Is there anyone left willing to talk about health care reform calmly?  At this point, the dialogue has become so partisan and stained that it seems that the only decision anyone needs  to make is which team they’re on; then it becomes just a matter of saying anything you have to in order to win.

I’m not a politician.  And while I have my opinions on health care reform, I try every day to remove them from my work.  I’m a health services researcher, so it’s my job to study how we can improve the health care system.  And the one thing I can tell you about the way we are talking about reform is that it’s backwards.  We’re looking for solutions, when we haven’t yet decided what the problem is.

When looking at health care systems, the three biggest factors are always access, quality, and cost; these are always in competition with each other.  On all of them, the United States performs terribly.  Our system costs about two to three times per person what most other countries pay.  Our outcomes are middling at best and sometimes shockingly bad.  And, as one of the few countries that does not have universal coverage of its citizens, our access isn’t good.  Any system that fails on all three of these pillars isn’t just bad, it’s irrational.
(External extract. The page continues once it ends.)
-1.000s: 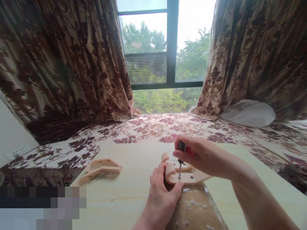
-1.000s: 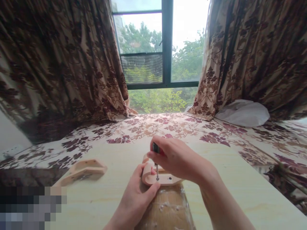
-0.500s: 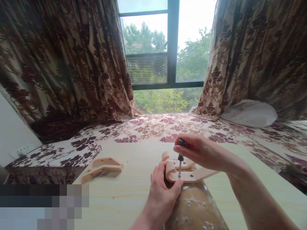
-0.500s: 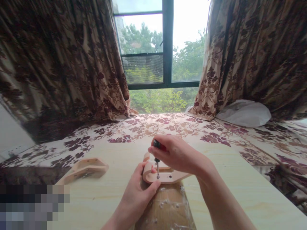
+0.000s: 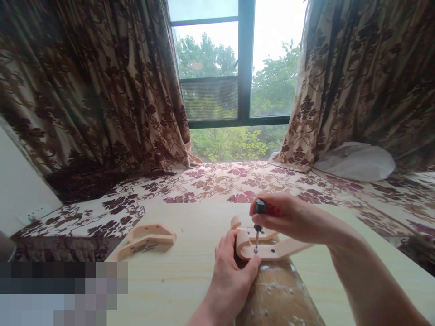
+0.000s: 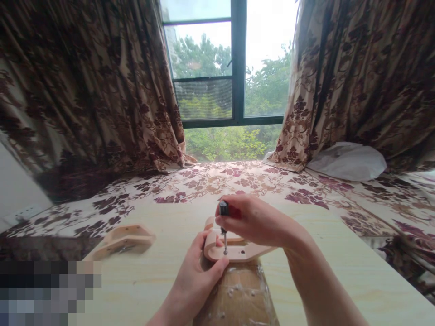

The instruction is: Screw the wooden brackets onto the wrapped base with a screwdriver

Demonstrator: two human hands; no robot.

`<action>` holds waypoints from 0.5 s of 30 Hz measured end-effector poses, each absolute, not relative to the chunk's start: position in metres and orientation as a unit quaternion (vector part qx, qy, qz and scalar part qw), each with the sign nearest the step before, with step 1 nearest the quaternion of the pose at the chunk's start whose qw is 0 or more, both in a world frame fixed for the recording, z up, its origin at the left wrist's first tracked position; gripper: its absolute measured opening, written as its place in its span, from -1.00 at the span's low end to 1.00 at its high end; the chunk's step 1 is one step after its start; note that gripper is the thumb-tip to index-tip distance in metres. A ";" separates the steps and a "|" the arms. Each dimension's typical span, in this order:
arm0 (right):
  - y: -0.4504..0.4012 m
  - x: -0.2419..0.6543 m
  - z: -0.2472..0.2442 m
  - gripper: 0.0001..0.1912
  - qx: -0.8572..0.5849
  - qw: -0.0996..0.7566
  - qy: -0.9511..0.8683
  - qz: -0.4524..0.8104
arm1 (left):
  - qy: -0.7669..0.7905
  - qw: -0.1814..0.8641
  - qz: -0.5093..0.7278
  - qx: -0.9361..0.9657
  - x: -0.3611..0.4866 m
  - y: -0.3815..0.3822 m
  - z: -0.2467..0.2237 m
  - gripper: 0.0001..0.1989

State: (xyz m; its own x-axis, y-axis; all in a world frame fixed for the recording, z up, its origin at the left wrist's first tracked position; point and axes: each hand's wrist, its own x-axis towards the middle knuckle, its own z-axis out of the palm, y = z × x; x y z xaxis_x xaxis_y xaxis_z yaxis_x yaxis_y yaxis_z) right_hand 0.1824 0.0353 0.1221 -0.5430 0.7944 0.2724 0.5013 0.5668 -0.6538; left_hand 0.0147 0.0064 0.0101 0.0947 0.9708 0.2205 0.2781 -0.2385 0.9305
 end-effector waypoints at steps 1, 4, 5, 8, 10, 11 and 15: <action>0.038 0.181 0.120 -0.81 -0.389 0.290 -0.837 0.254 | 0.490 0.375 0.462 0.637 0.015 0.006 0.010 -0.67; 0.044 0.179 0.114 -0.74 -0.406 0.308 -0.828 0.233 | 0.489 0.375 0.465 0.635 0.015 0.006 0.010 -0.65; 0.045 0.180 0.113 -0.74 -0.407 0.308 -0.827 0.235 | 0.489 0.376 0.465 0.635 0.014 0.006 0.009 -0.65; 0.043 0.182 0.114 -0.80 -0.387 0.298 -0.826 0.283 | 0.488 0.377 0.467 0.634 0.014 0.006 0.009 -0.64; 0.041 0.183 0.117 -0.88 -0.370 0.283 -0.822 0.328 | 0.487 0.377 0.468 0.634 0.014 0.006 0.009 -0.65; 0.040 0.183 0.118 -0.90 -0.363 0.277 -0.819 0.346 | 0.487 0.377 0.469 0.634 0.014 0.006 0.009 -0.65; 0.043 0.180 0.113 -0.82 -0.358 0.285 -0.815 0.355 | 0.487 0.377 0.471 0.631 0.014 0.006 0.009 -0.63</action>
State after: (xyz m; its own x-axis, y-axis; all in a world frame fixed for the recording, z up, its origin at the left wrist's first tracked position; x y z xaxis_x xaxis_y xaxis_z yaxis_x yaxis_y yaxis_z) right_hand 0.1799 0.0429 0.1132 -0.5811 0.7864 0.2097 0.3825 0.4913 -0.7825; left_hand 0.0141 0.0062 0.0087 0.0819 0.9705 0.2267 0.2604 -0.2404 0.9351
Further bad news is that (short of scrapping the system and starting over) any movement we make to improve any one of these three things is likely to negatively impact one of the other two.  Anyone who tells you that they can increase the number of people with coverage, improve quality, and reduce cost is lying – or a politician.  If we want to have an honest debate, we have to be honest about the repercussion of reform.

Want to do this right?  First, we need to decide which of the three – access, quality, and cost – are most important.  Then we need to decide what we are willing to sacrifice in order to achieve that goal.

Do you want to improve access?  Then you need to admit that it’s going to cost money, and you have to discuss how we are going to raise that money.  You may also want to address how this will affect the quality of everyone’s care, because it might.

Do you want to bring costs down?  Tell us how.  It’s going to have to come in the form of either covering less people or spending less on health care.  That can negatively impact quality.

You know what you can’t do?  Scream about the cost and then lose your mind whenever someone discusses limiting coverage (rationing) or removing the profit incentive from insurance (public option).  Both of those things have been shown, empirically and theoretically, to reduce cost.

You know what else you can’t do?  Demand increased access and then lose your mind whenever someone points out that costs may skyrocket and that quality may suffer.  Sure you can overcompensate with even more spending, but can we really afford that?

So decide – what’s the most important thing to fix first – access, cost, or quality?  It’s easy to imagine our elected leaders disagreeing, honestly and sanely, on those priorities.  Then, let’s have a calm and reasoned discussion about how we get there.  Wouldn’t that be nice?

Sincerely,

Aaron

P.S.  Alternatively, we could scrap the whole system and start over, doing better in all three domains.  Pretty much every other comparable country in the world does so.  Seems pretty rational, so it’s ironic that not doing that is the one thing everyone in this fight seems to agree on.